# Favorite Full Sonata Compilations



## Captainnumber36 (Jan 19, 2017)

This Beethoven cycle by Brendel:

https://www.amazon.com/Beethoven-Co...words=brendel+beethoven&qid=1617150021&sr=8-1

This Mozart cycle by Gould:

https://www.amazon.com/Mozart-Piano...1&keywords=gould+mozart&qid=1617150084&sr=8-1

What do you have?


----------



## Captainnumber36 (Jan 19, 2017)

This thread can extend to any complete piano cycles. I enjoy Ivan Moravec's Chopin Nocturnes. Grieseking's Debussy. Gould's Bach.


----------



## Mandryka (Feb 22, 2013)

Dan Vandewalle playing Alvin Curran’s Inner Cities
Noriko Kawai playing James Dillon’s The Book of Elements
R Andrew Lee playing Jurg Frey's Les Tréfonds inexplorés des signes pour piano


----------



## chu42 (Aug 14, 2018)

Eric Le Sage's cycle of any and all piano-related works by Robert Schumann is a recurring favorite.

Goode's Beethoven cycle is good.

Arrau's Beethoven is _surprisingly_ good.


----------



## ArtMusic (Jan 5, 2013)

Starting with the masterful sonatas by Beethoven, I would go for Malcolm Bilson.


----------



## Rogerx (Apr 27, 2018)

Besides the usual suspects, one dark horse with two sets:


----------



## Bruckner Anton (Mar 10, 2016)

I have several piano cycles that I find enjoyable:
1. Beethoven sonata cycle/incomplete cycle by Gilels, Backhaus (stereo), Brendel (1970s), Brautigam, Arrau(1960s), Buchbinder(Teldec), Kovacevitch(EMI).
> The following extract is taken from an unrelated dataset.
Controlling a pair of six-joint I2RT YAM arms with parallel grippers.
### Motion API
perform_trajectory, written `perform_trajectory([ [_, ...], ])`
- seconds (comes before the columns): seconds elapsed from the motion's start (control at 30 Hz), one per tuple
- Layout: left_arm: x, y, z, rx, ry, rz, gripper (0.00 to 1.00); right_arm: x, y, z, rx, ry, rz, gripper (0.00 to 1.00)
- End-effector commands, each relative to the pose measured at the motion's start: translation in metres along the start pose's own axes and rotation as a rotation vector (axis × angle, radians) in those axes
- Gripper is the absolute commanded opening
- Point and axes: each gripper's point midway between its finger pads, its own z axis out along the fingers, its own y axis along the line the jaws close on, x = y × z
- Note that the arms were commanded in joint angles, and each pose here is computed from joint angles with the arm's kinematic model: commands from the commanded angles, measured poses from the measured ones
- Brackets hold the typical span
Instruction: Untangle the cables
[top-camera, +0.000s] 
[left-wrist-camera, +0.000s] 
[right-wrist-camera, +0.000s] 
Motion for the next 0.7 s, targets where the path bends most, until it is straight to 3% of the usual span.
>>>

Gilels and Arraus's sets are my favorite.
2. Bach WTC by Leonhardt, Schiff(Decca), Gulda, Richter
3. Mozart keyboard works by Brautigam
4. Brahms piano works by Katchen
5. Chopin piano works by Harasiewicz (incomplete)
6. Debussy by Michelangeli
7. A EMI Grieg set (I forget the performers. my bad)
8. Haydn piano sonatas by Jando
9. Liszt piano works by Bolet and Arrau
10. Schubert piano works by Brendel
11. Schumann complete solo piano works by Demus
12. Scriabin complete piano works (forgot the performer)
13. Faure piano works on Hyperion
14. Tchaikovsky piano works on Erato
15. Clementi keyboard works on Brilliant


----------



## golfer72 (Jan 27, 2018)

Eric Parkin Bax Sonatas on Chandos


----------



## Allegro Con Brio (Jan 3, 2020)

These should get you started:










































Oh, and Krystian Zimerman's complete set of Brahms's three relatively underperformed sonatas is legendary, but the notorious perfectionist made DG withdraw it and it is now highly sought after: https://i.ebayimg.com/images/g/qywAAOSwvUdfieeJ/s-l300.jpg


----------